Exercise prompt —
From the records below, set down exactly the lines starting with the line that contains "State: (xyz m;" and going on through the line that contains "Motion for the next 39". Nothing else is wanted.

Records shown —
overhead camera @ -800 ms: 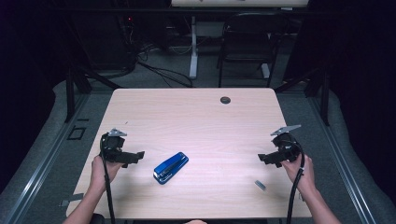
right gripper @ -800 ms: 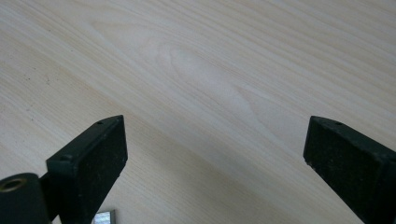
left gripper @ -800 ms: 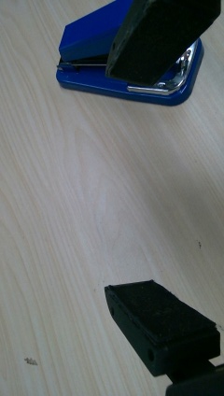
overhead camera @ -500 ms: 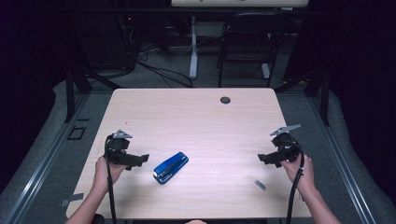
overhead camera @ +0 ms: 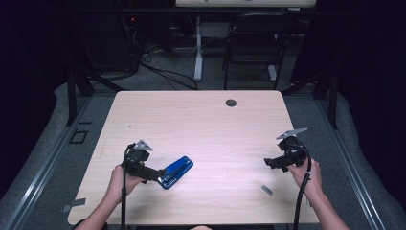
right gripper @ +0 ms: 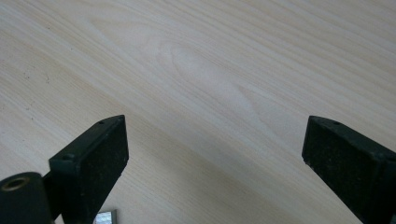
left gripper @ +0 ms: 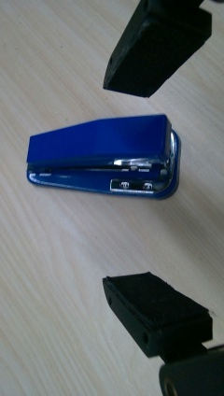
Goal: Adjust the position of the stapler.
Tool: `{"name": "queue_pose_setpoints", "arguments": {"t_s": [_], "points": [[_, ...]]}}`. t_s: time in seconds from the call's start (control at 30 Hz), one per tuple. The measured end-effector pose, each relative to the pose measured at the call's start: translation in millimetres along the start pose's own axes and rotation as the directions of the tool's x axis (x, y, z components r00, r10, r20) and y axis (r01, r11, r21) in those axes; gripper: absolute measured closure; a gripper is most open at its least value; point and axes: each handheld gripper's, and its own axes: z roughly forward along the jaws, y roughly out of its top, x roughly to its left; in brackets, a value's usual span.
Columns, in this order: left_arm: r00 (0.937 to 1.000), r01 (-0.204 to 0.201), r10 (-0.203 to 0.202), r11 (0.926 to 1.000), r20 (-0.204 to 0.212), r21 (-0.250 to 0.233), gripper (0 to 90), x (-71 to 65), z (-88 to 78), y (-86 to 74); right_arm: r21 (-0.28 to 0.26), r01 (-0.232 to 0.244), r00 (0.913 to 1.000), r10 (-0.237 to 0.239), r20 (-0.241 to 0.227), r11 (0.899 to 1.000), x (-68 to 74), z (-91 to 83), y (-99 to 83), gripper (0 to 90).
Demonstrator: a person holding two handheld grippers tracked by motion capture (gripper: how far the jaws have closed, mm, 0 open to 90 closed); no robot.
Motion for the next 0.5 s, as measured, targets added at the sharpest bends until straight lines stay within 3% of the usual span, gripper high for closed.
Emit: {"name": "queue_pose_setpoints", "arguments": {"t_s": [0.13,0.23,0.33,0.43,0.47,0.5], "points": [[0.9993,-0.015,0.014,0.9995,0.034,0.029,17.8,-7.3,7.1,-0.6,0.005,-0.001,1.0,0.001,-0.002,1.0,1.8,-0.2,0.1,7.3],[0.9978,-0.043,0.04,0.9964,0.053,0.072,31.8,-11.4,13.5,-1.5,0.006,0.0,1.0,0.0,-0.005,1.0,3.0,-0.2,0.5,7.8],[0.998,-0.046,0.042,0.9949,0.047,0.089,36.0,-12.9,16.2,-2.6,0.01,0.004,1.0,-0.004,-0.005,1.0,2.9,-0.1,0.5,8.1],[0.9981,-0.04,0.035,0.9933,0.051,0.109,45.7,-11.8,18.6,-4.8,0.009,0.0,1.0,0.0,-0.009,1.0,2.9,0.6,0.6,8.5],[0.9981,-0.036,0.03,0.9936,0.053,0.107,53.2,-11.2,18.7,-5.4,0.011,0.003,1.0,-0.003,0.0,1.0,2.6,1.3,0.7,8.8],[0.9982,-0.035,0.029,0.9932,0.053,0.111,53.2,-11.0,18.9,-5.6,0.011,0.003,1.0,-0.003,0.0,1.0,2.6,1.3,0.7,8.8]]}}
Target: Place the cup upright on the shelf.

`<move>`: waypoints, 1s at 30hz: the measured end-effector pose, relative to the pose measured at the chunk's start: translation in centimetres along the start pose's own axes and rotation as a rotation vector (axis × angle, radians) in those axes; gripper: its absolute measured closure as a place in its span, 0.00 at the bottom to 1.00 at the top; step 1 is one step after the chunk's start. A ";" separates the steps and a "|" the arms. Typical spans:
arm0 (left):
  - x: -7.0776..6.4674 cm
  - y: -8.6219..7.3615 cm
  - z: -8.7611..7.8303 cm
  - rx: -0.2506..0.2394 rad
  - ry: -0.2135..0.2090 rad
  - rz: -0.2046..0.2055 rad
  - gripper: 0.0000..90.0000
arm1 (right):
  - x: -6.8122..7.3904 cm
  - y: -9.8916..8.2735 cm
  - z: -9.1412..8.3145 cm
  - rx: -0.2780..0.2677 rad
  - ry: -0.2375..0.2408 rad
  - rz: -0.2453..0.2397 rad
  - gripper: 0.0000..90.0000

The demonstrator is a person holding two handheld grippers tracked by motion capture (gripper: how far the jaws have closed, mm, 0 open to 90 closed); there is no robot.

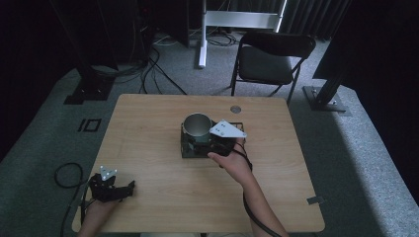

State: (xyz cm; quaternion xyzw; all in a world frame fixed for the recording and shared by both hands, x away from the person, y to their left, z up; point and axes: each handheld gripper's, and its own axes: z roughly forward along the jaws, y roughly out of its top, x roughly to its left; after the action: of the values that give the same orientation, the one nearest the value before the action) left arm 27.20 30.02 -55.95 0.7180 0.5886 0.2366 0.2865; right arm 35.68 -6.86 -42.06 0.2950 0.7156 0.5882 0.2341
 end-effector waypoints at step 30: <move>0.0 0.0 0.0 0.001 -0.001 0.001 0.02 | -4.2 -3.5 2.7 0.061 -0.316 0.093 0.14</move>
State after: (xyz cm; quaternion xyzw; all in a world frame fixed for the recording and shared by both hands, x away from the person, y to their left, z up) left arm 27.20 30.03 -55.95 0.7185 0.5882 0.2361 0.2865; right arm 40.04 -8.34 -46.12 0.4238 0.6729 0.5227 0.3073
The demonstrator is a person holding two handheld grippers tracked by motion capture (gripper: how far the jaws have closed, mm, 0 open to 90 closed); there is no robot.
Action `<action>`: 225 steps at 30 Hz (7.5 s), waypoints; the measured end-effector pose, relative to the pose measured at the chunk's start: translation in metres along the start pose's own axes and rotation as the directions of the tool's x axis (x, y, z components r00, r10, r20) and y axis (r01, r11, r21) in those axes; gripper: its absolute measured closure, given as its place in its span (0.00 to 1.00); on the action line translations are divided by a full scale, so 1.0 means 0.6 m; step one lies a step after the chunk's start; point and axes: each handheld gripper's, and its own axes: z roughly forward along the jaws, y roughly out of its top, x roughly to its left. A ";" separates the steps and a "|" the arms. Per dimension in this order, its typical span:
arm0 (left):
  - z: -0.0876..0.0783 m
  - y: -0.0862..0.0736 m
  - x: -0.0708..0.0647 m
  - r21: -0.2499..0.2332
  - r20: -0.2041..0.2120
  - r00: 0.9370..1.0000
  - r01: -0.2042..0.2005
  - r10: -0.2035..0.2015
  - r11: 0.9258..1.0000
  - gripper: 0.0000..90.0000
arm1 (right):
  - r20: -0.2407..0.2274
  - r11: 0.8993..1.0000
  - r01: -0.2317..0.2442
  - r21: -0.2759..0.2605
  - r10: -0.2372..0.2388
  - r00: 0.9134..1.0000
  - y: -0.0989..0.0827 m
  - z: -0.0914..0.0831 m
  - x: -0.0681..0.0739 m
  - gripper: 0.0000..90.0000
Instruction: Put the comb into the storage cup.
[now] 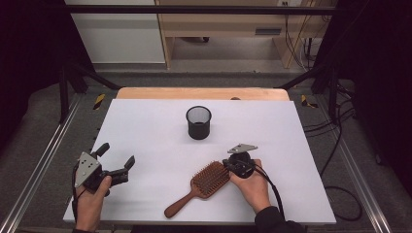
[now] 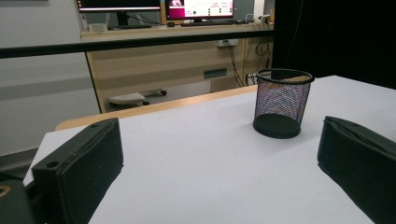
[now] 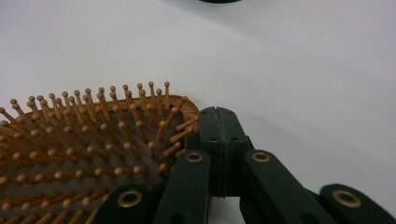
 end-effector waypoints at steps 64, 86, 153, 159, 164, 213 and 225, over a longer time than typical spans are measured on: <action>0.001 0.001 -0.002 0.001 0.009 1.000 -0.006 0.006 1.000 0.00 | -0.003 0.998 0.018 -0.065 -0.018 1.000 -0.001 -0.028 -0.002 1.00; 0.005 0.005 -0.015 0.013 0.049 0.998 -0.035 0.035 0.999 0.01 | 0.029 0.963 -0.089 -0.254 0.100 0.995 -0.041 -0.097 -0.075 0.88; 0.075 0.082 -0.169 0.390 0.355 0.931 -0.233 0.088 0.891 0.03 | 0.169 0.893 -0.016 -0.450 0.103 0.980 -0.083 -0.148 -0.100 0.11; 0.079 0.082 -0.182 0.421 0.376 0.921 -0.269 0.102 0.867 0.03 | 0.181 0.893 -0.005 -0.450 0.097 0.979 -0.082 -0.148 -0.099 0.11; 0.083 0.080 -0.185 0.441 0.378 0.920 -0.273 0.099 0.855 0.03 | 0.183 0.895 -0.003 -0.446 0.095 0.979 -0.083 -0.148 -0.099 0.10; 0.117 0.030 -0.272 0.704 0.480 0.877 -0.392 0.010 0.592 0.08 | 0.177 0.910 -0.005 -0.414 0.086 0.980 -0.085 -0.138 -0.096 0.09; 0.119 0.016 -0.284 0.722 0.492 0.871 -0.404 -0.006 0.561 0.11 | 0.175 0.910 -0.012 -0.414 0.092 0.980 -0.086 -0.139 -0.097 0.09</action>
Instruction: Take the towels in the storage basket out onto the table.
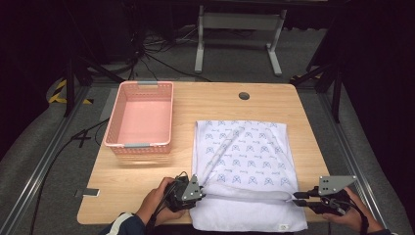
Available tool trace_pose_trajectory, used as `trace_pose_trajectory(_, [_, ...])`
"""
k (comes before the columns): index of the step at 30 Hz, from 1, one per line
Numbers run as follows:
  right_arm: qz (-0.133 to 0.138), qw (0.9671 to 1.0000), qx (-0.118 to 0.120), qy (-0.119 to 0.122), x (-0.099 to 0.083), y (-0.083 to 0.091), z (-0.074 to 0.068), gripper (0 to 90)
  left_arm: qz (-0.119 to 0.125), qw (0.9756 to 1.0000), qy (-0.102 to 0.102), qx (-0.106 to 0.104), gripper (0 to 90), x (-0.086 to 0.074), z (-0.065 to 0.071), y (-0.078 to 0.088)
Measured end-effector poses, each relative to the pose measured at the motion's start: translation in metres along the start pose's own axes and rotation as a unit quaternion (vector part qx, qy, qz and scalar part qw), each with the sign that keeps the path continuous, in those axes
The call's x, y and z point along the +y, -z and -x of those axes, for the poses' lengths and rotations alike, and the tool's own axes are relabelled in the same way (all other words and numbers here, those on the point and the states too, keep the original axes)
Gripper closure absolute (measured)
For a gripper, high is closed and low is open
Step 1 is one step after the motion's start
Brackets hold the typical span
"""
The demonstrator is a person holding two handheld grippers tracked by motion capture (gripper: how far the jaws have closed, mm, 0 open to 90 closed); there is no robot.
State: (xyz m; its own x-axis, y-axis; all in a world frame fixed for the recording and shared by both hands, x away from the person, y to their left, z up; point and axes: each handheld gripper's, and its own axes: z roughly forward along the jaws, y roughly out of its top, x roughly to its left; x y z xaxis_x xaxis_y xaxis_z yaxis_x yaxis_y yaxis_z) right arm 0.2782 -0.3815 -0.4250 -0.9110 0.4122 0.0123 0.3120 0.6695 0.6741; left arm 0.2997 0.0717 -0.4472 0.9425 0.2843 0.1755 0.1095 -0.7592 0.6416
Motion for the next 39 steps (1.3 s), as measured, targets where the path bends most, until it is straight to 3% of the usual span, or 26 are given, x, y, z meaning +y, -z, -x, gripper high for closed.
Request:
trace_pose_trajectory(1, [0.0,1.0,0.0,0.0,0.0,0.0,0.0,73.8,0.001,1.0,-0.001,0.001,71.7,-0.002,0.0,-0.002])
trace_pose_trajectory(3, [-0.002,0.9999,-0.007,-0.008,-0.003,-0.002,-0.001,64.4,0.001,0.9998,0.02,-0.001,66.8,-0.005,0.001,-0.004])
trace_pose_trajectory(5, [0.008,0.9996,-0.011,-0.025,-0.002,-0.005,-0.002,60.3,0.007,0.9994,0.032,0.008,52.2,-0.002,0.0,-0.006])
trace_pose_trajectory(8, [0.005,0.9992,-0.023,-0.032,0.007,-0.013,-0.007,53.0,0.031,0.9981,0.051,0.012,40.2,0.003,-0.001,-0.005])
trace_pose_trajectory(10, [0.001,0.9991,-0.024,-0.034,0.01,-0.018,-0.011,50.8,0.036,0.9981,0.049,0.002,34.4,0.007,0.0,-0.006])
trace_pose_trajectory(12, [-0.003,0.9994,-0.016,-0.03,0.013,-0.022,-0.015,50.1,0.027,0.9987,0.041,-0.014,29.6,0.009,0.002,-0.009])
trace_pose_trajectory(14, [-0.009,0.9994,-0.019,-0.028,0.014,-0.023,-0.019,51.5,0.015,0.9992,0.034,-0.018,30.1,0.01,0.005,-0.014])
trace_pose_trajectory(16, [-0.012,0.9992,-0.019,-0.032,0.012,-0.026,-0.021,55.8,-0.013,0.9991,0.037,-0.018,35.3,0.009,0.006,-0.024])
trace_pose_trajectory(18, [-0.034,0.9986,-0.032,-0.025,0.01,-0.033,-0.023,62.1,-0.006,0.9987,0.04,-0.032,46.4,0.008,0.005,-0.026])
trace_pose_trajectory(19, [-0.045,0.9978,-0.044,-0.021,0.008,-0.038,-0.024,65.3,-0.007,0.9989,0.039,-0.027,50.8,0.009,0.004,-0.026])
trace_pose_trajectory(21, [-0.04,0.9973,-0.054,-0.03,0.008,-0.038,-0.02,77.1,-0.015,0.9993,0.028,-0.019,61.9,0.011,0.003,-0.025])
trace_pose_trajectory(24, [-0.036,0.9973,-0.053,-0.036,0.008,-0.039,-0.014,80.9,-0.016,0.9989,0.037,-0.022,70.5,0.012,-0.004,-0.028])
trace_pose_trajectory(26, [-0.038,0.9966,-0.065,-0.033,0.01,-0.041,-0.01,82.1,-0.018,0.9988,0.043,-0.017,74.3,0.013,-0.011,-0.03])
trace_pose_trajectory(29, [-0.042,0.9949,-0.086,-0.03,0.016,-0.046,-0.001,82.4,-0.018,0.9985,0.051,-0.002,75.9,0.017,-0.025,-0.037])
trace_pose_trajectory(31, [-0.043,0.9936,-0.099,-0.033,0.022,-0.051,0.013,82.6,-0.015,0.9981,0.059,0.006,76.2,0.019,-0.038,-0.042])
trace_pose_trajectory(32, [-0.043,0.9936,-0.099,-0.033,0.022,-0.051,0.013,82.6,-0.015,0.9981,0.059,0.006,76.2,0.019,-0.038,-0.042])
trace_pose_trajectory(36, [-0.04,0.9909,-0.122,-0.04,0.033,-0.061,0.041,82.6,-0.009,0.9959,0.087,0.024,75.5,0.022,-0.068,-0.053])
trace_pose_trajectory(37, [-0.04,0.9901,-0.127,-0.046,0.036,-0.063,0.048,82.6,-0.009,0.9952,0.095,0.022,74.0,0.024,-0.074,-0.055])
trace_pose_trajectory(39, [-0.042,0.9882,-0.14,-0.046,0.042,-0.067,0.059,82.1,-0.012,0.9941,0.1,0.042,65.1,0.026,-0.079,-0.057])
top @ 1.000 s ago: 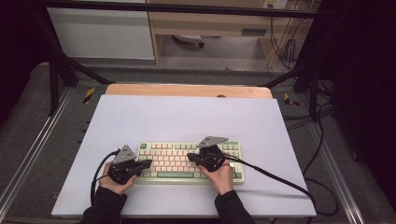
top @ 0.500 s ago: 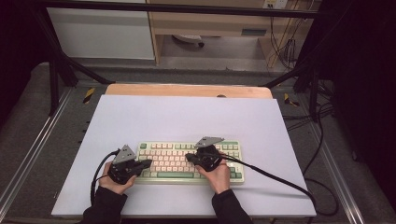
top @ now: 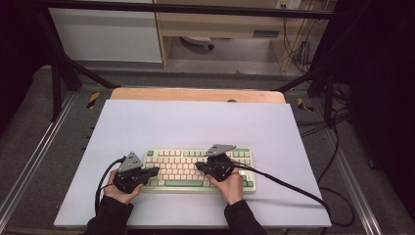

Solution to this problem —
State: (xyz m; its own x-axis, y-axis; all in a world frame fixed for the recording and shared by both hands, x away from the person, y to their left, z up; point and axes: each handheld gripper's, and its own axes: z roughly forward along the jaws, y roughly out of its top, x roughly to its left; x y z xaxis_x xaxis_y xaxis_z yaxis_x yaxis_y yaxis_z) right arm 0.2782 -0.3815 -0.4250 -0.9110 0.4122 0.0123 0.3120 0.6695 0.6741; left arm 0.2997 0.0717 -0.4472 0.9425 0.2843 0.1755 0.1095 -0.7592 0.6416
Motion for the next 39 steps (1.3 s), as measured, targets where the path bends most, until it is straight to 3% of the usual span, or 26 are given, x, y, z meaning +y, -z, -x, gripper high for closed.

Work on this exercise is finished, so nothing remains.